-- What is required --
Reproduce exactly, from the data that follows, the line with "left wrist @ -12", the line with "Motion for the", and every line that lies between them.

-- Available data --

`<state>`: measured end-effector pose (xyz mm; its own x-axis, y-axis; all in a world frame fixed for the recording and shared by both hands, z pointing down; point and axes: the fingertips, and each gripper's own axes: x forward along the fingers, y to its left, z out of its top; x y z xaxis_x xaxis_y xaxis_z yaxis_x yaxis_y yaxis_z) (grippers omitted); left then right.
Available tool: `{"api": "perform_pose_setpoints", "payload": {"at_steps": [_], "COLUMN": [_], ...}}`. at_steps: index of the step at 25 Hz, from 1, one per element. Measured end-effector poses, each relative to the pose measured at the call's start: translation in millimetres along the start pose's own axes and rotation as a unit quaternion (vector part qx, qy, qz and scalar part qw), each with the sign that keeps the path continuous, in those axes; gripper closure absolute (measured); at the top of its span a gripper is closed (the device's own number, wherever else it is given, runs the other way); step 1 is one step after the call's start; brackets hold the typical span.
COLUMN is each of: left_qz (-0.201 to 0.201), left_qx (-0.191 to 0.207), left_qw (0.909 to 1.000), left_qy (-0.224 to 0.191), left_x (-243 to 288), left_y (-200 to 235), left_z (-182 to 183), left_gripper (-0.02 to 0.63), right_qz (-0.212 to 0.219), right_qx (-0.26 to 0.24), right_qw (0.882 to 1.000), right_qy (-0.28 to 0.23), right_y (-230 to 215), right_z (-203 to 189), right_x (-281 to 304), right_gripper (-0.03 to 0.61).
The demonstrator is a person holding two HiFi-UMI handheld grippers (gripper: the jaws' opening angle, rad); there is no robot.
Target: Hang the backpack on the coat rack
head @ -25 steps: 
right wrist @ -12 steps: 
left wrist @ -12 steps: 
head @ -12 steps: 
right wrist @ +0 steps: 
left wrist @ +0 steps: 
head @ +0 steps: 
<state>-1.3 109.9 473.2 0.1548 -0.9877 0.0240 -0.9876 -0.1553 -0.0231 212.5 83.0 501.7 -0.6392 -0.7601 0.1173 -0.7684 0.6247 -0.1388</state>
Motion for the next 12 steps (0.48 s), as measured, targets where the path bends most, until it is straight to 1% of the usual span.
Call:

-- Expected answer --
left wrist @ -12 steps: 
head @ -12 steps: 
right wrist @ +0 steps: 
left wrist @ +0 steps: 
head @ +0 steps: 
<state>-1.3 109.9 473.2 0.1548 -0.9877 0.0240 -0.9876 -0.1553 -0.0231 212.5 83.0 501.7 -0.6392 -0.7601 0.1173 -0.7684 0.6247 -0.1388</state>
Motion for the next 12 steps (0.48 s), as measured, targets where the path bends most, until it is straight to 1% of the usual span.

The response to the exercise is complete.